カバー裏より
『納会帰りに雀荘へ寄った四人のOLが、おしゃべりな男に包丁を突きつけられながら、延々と麻雀をする羽目に陥る表題作ほか、コミカルで、繊細で、温かく、ちょっぴり怖い四篇を収録した作品集。若者の日常に潜むいつもは見えない不安や心のほころび、性の揺れを優しくリリカルに描いた野間文芸新人賞受賞作。』
目次
・BJ
・おしゃべり怪談
・女生徒の友
・ラブリープラネット
これはタイトルに惹かれて読みました。
だって、どうしたって、くらもちふさこの「おしゃべり階段」から取ってるでしょ。
中山手線のようないい男が出て来るかと思ったら、全然でした。
しかも最初の作品は若干ホラー?
BJとはなんぞや?
ハナコがタカオと住むことにした築3年の賃貸マンションには、何かがいるらしい気配がある。
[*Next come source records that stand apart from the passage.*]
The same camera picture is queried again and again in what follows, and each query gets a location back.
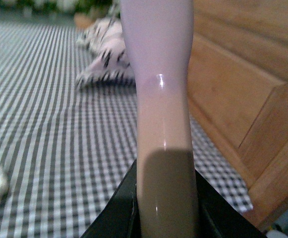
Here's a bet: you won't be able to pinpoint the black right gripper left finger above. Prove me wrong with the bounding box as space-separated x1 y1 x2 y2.
82 161 140 238

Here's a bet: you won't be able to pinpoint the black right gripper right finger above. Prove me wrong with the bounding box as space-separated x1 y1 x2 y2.
195 172 266 238

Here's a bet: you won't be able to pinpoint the wooden headboard panel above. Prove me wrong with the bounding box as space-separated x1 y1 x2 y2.
188 0 288 230

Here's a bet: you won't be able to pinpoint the beige hand brush black bristles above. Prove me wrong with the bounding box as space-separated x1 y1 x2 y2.
120 0 199 238

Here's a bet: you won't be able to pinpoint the black white checkered cloth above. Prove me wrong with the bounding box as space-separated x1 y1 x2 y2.
0 19 254 238
それが何かはわからないので、アメリカで身元不明の女の死体につける名前、ジェーン・ドゥよりちょっとせこい、ベビー・ジェーンと名付けて、なんとか気にしないようにハナコは努力するのだけど…。
最後までそれの正体はわからない。
町内会役員になるともれなくついてくるのかと思ったけれど、そういうわけでもないようだ。
思わせぶりなまま、何の解決もないまま終わる話。
ああ、もやもやする。
4篇の主人公たちはみな、心に屈託を抱えている。
けれど、それをどうしようとする気配がない。
あるがままを受け入れるわけでもない。
もやもやしながら、どこで折り合いを付けようかと思いながら、ずるずると時間だけが過ぎていく。
一番長いのが最後に収録されている「ラブリープラネット」
姉になってしまった元兄とのやり取りなどを読むと、初期の吉田修一のようでもある。
ちょっと寂しいような恐ろしいような日常。
なぜならそこには空洞しかないから。